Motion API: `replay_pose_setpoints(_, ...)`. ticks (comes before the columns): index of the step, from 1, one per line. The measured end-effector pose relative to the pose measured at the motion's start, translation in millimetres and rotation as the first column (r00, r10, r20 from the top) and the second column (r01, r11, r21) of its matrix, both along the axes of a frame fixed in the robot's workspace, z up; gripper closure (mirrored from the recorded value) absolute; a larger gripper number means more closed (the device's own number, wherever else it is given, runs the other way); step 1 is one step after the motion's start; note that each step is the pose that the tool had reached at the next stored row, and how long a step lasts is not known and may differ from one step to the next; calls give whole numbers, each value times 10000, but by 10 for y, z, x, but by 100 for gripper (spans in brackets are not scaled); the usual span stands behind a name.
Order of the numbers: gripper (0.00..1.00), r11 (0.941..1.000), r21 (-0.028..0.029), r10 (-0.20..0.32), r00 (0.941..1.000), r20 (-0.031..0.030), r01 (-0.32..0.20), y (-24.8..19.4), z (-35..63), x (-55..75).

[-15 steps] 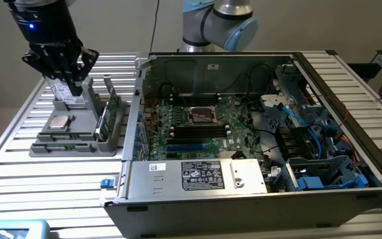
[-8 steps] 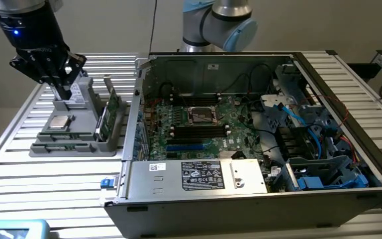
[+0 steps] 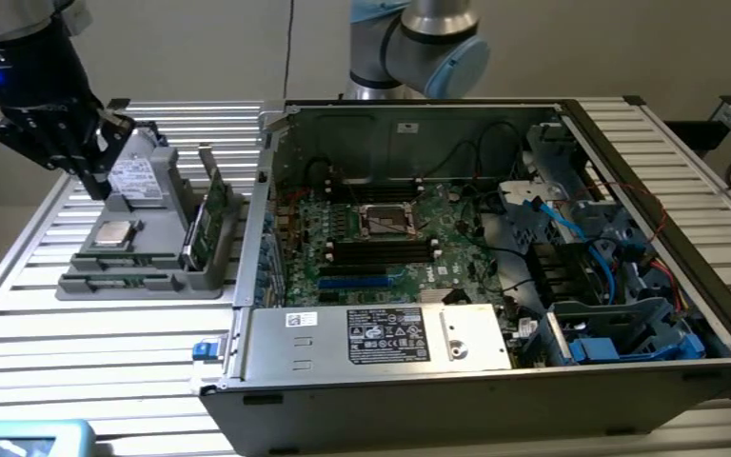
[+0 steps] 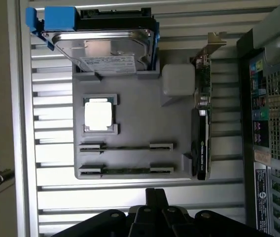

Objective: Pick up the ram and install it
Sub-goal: 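Reach for the ram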

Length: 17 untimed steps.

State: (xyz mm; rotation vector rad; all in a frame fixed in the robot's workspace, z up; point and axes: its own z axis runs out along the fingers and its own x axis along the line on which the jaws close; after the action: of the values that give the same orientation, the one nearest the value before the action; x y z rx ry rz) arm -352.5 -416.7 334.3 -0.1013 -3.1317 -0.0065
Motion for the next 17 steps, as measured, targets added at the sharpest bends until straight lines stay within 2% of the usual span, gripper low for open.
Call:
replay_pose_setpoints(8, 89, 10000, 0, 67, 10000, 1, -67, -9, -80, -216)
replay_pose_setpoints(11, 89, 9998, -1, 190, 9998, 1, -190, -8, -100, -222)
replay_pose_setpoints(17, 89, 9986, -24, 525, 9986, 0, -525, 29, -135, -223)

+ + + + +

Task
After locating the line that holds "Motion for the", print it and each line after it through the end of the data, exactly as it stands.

Response
Motion for the next 17 steps, as measured, targets added at the sharpest bends until straight lines stay within 2% of the usual span, gripper low for open.
Call:
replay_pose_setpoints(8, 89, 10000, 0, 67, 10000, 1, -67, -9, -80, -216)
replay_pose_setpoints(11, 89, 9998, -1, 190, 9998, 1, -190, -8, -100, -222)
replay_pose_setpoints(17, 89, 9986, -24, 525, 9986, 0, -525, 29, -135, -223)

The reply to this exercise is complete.